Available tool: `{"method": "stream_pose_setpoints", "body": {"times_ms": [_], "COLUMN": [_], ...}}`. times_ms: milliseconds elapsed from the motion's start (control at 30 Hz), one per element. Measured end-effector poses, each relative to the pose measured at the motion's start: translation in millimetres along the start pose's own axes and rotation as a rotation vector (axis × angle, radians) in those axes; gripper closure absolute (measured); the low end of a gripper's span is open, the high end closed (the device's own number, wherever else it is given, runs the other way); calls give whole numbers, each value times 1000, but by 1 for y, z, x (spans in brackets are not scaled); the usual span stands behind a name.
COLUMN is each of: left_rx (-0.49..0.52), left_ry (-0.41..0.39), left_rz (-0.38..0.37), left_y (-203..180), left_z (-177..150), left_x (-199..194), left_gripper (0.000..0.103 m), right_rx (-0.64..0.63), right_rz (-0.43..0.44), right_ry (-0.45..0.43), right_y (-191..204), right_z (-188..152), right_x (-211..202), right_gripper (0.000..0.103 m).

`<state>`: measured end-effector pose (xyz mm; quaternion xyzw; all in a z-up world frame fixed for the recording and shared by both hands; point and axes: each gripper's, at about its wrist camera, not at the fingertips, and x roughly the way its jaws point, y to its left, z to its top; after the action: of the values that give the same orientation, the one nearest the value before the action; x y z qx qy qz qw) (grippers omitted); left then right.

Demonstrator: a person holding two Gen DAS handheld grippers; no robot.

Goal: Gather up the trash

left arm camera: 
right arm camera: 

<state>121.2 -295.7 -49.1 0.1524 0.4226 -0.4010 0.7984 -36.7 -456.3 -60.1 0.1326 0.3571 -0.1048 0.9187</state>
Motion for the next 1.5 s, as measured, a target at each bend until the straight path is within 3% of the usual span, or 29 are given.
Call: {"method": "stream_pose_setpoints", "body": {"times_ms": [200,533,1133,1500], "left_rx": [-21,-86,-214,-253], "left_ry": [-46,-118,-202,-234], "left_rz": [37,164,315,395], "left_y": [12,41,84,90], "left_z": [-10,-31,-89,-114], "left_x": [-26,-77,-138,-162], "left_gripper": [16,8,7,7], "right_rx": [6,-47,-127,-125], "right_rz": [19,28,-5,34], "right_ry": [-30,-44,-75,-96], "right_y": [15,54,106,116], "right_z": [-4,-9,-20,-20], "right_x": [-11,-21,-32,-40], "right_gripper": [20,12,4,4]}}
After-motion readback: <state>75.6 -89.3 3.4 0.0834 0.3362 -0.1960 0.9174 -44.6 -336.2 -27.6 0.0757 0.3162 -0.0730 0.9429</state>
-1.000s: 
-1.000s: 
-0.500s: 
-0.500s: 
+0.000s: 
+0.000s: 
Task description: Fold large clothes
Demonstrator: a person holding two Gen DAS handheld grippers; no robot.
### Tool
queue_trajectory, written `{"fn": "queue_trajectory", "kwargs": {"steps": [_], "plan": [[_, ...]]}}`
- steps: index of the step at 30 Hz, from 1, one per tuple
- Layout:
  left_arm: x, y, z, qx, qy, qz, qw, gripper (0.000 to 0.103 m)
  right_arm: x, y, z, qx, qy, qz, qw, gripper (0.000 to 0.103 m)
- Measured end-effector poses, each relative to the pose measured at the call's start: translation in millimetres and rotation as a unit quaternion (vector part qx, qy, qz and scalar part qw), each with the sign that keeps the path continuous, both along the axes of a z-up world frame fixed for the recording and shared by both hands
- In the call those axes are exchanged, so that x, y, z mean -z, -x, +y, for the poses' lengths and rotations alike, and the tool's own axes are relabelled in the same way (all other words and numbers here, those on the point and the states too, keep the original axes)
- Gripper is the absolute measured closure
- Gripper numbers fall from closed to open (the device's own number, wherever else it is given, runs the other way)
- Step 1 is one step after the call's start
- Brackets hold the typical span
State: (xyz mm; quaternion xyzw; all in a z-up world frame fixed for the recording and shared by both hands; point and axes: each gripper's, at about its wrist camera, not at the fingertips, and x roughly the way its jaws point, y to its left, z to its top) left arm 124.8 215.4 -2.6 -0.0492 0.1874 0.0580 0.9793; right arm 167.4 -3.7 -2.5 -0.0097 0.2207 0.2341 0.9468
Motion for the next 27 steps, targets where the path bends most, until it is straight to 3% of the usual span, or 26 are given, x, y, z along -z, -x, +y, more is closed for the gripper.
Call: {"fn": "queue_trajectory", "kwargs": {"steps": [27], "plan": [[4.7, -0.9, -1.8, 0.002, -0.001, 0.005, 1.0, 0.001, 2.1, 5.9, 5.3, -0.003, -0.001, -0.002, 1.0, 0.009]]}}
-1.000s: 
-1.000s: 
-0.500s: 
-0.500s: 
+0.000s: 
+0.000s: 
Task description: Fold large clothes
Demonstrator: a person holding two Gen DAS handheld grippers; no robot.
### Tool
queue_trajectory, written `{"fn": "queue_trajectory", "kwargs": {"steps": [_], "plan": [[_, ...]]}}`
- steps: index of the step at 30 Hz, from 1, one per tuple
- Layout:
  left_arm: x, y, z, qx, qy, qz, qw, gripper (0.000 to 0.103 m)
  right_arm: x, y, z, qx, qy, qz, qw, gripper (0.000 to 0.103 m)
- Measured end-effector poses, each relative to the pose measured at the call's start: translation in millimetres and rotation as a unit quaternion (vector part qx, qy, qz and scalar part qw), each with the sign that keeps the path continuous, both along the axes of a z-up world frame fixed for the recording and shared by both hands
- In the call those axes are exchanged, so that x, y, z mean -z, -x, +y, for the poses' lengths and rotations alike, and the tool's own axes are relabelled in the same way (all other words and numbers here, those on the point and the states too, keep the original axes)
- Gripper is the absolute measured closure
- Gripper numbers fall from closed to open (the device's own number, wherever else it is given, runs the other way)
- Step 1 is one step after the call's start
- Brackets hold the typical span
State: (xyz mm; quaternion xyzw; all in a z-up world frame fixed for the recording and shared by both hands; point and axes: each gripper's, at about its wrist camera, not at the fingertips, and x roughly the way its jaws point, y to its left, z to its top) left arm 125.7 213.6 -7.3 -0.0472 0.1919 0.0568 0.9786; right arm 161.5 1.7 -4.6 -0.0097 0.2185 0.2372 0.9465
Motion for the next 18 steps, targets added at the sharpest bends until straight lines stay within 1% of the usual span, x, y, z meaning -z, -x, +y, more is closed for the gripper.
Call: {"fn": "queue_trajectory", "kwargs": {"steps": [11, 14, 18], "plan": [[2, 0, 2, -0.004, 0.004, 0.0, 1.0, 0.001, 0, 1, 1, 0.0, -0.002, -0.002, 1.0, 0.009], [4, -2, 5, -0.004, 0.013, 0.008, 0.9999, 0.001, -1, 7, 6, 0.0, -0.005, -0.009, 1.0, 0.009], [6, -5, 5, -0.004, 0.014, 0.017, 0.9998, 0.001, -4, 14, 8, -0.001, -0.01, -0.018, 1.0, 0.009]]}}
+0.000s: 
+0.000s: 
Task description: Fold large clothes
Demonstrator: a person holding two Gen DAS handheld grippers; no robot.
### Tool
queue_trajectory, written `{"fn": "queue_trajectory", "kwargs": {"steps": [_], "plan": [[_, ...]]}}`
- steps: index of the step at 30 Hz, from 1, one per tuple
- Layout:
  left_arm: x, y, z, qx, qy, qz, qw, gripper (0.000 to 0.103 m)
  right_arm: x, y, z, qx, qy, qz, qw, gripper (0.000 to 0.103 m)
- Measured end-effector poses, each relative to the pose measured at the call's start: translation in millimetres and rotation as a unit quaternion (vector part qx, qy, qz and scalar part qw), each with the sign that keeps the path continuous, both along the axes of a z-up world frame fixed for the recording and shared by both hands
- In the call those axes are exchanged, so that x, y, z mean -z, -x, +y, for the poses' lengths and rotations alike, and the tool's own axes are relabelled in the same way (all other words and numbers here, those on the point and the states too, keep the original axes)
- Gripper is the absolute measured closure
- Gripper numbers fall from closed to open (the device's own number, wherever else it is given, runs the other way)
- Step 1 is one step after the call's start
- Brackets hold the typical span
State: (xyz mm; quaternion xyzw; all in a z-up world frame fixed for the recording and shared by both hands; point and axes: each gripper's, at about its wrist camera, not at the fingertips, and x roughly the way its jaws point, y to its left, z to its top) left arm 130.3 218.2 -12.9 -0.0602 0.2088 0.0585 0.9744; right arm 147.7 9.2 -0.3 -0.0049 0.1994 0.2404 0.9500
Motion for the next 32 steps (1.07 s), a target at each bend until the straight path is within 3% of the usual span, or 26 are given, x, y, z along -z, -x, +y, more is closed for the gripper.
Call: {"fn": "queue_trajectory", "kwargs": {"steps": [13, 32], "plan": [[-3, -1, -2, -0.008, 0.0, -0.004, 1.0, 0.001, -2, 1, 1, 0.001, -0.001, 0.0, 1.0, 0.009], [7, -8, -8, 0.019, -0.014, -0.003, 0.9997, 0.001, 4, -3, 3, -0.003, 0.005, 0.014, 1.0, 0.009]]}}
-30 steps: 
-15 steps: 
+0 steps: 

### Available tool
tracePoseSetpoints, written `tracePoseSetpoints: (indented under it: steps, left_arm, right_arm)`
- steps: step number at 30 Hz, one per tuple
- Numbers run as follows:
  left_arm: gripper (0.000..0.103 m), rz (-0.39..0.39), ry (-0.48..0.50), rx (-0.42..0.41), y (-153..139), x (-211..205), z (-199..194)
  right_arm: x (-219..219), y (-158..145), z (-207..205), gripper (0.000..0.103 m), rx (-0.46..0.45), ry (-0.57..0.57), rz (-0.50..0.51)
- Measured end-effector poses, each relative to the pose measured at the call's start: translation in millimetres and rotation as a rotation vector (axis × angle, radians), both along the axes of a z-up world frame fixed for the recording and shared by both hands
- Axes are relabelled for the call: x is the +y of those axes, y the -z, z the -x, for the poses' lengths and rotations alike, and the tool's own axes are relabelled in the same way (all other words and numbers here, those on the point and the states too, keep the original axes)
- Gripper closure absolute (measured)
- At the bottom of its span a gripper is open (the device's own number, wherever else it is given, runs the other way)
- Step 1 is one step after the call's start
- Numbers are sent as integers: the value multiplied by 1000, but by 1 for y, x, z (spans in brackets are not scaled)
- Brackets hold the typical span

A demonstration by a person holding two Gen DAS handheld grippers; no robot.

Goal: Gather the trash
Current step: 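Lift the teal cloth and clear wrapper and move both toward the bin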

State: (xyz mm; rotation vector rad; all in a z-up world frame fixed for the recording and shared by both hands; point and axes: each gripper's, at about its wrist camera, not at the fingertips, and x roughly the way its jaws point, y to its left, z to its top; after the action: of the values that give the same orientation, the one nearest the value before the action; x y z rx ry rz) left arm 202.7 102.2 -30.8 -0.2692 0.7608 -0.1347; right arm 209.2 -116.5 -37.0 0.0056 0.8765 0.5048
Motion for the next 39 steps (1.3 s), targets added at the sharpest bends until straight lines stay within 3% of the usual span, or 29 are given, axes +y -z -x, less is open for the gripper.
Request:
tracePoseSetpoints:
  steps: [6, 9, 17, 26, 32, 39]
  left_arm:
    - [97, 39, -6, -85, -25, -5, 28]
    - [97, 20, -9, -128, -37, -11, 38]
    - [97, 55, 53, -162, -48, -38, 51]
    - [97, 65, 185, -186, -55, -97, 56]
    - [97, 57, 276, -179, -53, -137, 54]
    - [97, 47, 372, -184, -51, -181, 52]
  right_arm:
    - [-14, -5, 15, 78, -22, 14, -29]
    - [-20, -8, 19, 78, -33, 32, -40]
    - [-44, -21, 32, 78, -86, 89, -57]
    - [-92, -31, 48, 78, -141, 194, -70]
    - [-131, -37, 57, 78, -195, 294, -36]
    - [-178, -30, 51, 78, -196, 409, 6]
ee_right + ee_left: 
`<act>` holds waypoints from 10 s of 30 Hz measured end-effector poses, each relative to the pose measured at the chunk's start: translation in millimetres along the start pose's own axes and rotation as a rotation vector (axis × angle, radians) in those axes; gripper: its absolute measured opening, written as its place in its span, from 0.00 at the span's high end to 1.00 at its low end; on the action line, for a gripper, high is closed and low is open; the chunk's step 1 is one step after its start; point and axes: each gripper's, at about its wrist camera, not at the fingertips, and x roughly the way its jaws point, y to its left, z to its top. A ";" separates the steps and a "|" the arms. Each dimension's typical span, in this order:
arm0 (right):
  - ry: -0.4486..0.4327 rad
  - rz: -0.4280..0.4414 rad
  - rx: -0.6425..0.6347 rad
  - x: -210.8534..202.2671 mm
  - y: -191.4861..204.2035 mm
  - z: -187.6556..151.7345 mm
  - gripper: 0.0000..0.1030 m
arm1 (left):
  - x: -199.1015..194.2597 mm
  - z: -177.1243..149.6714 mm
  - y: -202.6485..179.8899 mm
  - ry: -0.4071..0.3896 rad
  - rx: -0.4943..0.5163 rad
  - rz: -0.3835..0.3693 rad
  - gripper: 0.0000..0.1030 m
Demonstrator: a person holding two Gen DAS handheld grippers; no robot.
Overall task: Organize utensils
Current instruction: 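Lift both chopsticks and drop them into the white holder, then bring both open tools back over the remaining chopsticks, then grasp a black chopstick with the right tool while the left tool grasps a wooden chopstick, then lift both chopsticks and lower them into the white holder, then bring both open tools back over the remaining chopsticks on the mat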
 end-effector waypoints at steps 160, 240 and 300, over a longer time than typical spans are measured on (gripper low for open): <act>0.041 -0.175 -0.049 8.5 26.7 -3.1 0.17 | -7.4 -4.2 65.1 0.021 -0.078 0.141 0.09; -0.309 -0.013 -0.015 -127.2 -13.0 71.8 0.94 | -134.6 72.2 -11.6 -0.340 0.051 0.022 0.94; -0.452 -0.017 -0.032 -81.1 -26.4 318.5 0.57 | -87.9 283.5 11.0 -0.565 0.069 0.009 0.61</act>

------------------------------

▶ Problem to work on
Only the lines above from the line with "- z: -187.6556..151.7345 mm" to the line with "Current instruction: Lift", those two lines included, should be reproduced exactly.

▶ Task result
  - z: -187.6556..151.7345 mm
  - gripper: 0.0000..0.1030 m
arm1 (left):
  - x: -199.1015..194.2597 mm
  - z: -177.1243..149.6714 mm
  - y: -202.6485..179.8899 mm
  - ry: -0.4071..0.3896 rad
  - rx: -0.4943..0.5163 rad
  - rz: -0.3835..0.3693 rad
  - gripper: 0.0000..0.1030 m
Demonstrator: a person holding two Gen DAS handheld grippers; no robot.
Overall task: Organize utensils
Current instruction: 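Lift both chopsticks and drop them into the white holder, then bring both open tools back over the remaining chopsticks, then grasp a black chopstick with the right tool while the left tool grasps a wooden chopstick, then lift both chopsticks and lower them into the white holder, then bring both open tools back over the remaining chopsticks on the mat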

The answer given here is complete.